# Input data
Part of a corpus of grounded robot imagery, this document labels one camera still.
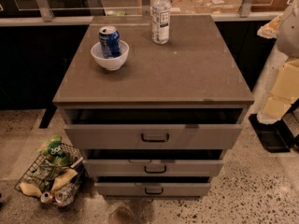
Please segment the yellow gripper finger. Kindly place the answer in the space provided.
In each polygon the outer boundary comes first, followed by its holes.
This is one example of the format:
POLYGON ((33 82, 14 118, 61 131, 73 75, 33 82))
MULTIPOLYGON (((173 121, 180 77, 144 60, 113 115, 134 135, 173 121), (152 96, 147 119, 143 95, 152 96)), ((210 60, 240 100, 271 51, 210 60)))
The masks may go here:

# Exercise goal
Output the records exactly, pictures excluded.

# Answer below
Part of a corpus of grounded robot imagery, this document labels one camera still.
Please segment the yellow gripper finger. Kindly place the answer in the space provided.
In each polygon the outer boundary comes first, followed by its holes.
This is one example of the format:
POLYGON ((33 82, 14 118, 61 131, 73 75, 33 82))
MULTIPOLYGON (((173 121, 180 77, 144 60, 113 115, 134 135, 173 121), (152 96, 147 119, 143 95, 152 96)), ((210 60, 240 100, 271 51, 210 60)))
The masks may go here:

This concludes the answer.